PhD Thesis Completion Seminar
Wednesday, 7 March 1-2pm
Seminar Room IR214 , Ian Ross Building 31
Speaker: Peter Anderson
Title: Towards Agents that See, Communicate and Act
Abstract: One of the long-term goals of artificial intelligence (AI) research is to build intelligent agents that can see the rich visual environment around us, communicate this understanding in natural language to humans and other agents, and act in a physical or application environment. Achieving this tripartite goal (agents that see, communicate and act) is central to the development of household service robots, contextually-aware virtual assistants, voice-guided drones and many other applications. In this talk, I will focus initially on tasks that bridge visual and linguistic understanding, such as image captioning and visual question answering (VQA). I will cover some recent advances in automatic image caption evaluation, visual attention modeling and methods for improving generalization to images 'in the wild'. We will then move to consider embodied vision-and-language agents that actively interact with their environments.

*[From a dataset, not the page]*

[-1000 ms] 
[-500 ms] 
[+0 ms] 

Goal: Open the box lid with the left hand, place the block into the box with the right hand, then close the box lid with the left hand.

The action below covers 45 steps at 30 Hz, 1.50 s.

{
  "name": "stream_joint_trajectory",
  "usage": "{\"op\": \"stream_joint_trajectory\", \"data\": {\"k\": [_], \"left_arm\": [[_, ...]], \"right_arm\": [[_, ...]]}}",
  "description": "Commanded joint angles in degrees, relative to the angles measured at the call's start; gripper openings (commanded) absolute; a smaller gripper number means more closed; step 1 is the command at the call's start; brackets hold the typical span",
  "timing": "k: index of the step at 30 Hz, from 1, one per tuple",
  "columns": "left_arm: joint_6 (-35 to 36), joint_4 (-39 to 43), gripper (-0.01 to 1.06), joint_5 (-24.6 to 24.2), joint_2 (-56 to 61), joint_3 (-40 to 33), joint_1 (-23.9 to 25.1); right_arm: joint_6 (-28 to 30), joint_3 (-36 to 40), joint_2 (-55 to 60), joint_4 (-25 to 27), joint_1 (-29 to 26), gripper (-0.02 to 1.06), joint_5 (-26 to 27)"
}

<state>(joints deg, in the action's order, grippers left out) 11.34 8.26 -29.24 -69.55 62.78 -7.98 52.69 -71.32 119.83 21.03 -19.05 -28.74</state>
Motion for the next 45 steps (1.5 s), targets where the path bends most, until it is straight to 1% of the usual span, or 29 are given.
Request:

I will introduce my recent work on vision-and-language navigation (VLN), in which we situate agents in an environment constructed from dense RGB-D imagery of 90 large buildings.
Bio: Peter Anderson is PhD candidate in Computer Science at ANU, supervised by Dr Stephen Gould, and a researcher within the Australian Centre for Robotic Vision. During his PhD he has visited numerous universities and research labs including Adelaide University, Macquarie University, Queensland University of Technology and Microsoft Research. He has published at CVPR, ECCV, EMNLP and ICRA, and recently his team won first place in the highly competitive 2017 CVPR visual question answering (VQA) challenge. He holds two undergraduate degrees, both with university medal, and first started his career in finance before switching to computer science.